EXCLUSIVE INTERVIEW: Lockheed Martin Exec On How Humans Will Get To Mars

Orion Operations Manager Jules Schneider and NASA Ground Systems Manager Philip Weber speak to the press following the return of Orion to Kennedy after Exploration Flight Test 1 (Robin Seemangal)

Orion Operations Manager Jules Schneider and NASA Ground Systems Manager Philip Weber speak to the press following the return of Orion to Kennedy after Exploration Flight Test 1 (Robin Seemangal)

Following a tour of the Neil Armstrong Operations and Checkout building, I sat down with Lockheed Martin’s Orion Operations Manager, Jules Schneider to discuss the current progress and development of the Mars-bound Orion Crew Vehicle.

The most recent major milestone in preparing the Orion spacecraft for deep space occurred on December 5, 2014 with the completion of Exploration Flight Test 1 or EFT-1. This test, launched by a Delta IV Heavy Rocket from Cape Canaveral Air Force Station, saw Orion travel farther than any human spacecraft since the Apollo 17 mission in 1972. Data from the EFT-1 mission has and will continue to be utilized for design adjustments, validating computer models and reducing overall risks and costs associated with the mission.

After Orion completed a two-orbit, four-and-a-half hour mission, NASA, Lockheed Martin, and the U.S. Navy coordinated efforts to recover the spacecraft, secure it in the well deck of the USS Anchorage, and return it to Kennedy Space Center for evaluation.

(Photo: NASA)

(Photo: NASA)

Of the 87 flight test objectives for the EFT-1 mission, what would you say were the most important?

All 87 were very important but some of the real key events that we needed to get high confidence in demonstrating are things like separation events.

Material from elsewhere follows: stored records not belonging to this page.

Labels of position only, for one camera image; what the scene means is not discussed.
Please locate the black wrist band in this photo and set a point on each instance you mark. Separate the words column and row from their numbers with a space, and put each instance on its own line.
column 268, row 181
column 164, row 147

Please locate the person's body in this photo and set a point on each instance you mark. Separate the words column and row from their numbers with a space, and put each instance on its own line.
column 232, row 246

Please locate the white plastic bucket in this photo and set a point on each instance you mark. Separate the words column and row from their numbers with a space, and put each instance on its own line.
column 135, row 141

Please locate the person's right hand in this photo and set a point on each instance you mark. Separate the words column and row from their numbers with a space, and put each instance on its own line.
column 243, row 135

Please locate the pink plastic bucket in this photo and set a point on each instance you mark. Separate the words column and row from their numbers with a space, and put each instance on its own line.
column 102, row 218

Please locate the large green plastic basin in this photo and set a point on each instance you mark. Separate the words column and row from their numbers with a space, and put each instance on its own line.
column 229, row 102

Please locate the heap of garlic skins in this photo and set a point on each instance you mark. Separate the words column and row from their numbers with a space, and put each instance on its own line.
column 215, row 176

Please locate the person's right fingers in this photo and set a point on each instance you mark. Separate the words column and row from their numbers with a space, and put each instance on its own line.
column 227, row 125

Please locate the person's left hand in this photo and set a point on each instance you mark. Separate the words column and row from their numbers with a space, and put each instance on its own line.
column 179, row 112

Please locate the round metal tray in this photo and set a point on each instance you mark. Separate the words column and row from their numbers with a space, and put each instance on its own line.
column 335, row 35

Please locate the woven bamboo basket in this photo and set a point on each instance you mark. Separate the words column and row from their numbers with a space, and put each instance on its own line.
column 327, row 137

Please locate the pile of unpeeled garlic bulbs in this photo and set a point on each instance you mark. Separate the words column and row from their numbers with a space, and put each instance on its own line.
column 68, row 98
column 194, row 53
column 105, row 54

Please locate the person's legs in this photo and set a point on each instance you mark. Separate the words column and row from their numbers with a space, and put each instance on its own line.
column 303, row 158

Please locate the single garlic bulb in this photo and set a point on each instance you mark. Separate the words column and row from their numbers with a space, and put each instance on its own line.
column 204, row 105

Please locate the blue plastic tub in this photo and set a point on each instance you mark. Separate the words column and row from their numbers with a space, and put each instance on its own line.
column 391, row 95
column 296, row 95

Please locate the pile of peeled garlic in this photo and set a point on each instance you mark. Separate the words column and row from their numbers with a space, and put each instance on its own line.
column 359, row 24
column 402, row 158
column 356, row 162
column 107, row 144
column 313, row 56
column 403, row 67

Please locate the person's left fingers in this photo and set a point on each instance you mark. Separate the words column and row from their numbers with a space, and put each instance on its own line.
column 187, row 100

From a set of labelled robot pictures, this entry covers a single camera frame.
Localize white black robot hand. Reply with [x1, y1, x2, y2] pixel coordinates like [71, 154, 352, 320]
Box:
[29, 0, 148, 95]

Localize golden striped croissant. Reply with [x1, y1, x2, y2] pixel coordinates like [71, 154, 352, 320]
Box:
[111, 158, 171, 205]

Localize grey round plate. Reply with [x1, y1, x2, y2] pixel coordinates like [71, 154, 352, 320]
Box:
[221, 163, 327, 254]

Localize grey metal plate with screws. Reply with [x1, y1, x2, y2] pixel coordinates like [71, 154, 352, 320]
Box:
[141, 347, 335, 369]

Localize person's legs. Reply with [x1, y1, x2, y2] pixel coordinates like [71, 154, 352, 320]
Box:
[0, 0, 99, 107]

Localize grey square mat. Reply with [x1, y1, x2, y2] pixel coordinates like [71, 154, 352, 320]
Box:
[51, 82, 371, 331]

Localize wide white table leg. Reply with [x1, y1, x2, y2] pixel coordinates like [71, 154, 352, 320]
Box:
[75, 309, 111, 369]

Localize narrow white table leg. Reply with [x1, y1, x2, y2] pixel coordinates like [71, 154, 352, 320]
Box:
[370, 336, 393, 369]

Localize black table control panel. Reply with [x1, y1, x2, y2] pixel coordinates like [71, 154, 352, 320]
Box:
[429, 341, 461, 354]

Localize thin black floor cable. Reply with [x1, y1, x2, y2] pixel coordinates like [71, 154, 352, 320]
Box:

Us separating from the launch vehicle. We have fairings that we have to separate. We actually have to separate the crew module from the service module before we re-enter – so that’s a critical event. We have to separate the forward bay cover and get the parachutes out. A lot of separation events were critical but all those objectives are defined by different engineers and if you ask any one engineer there going to tell you their objective was the most important.

NASA Ground Systems Manager Philip Weber called this period in Orion’s development “hump day”. Could you elaborate on what components are being focused on at this point?

I think what he was trying to get across was, while this was a big deal and big event, we have a long way to go before we are ready to send people to Mars. So great job getting EFT-1 done and flown successfully but we’ve got a lot of work ahead of us.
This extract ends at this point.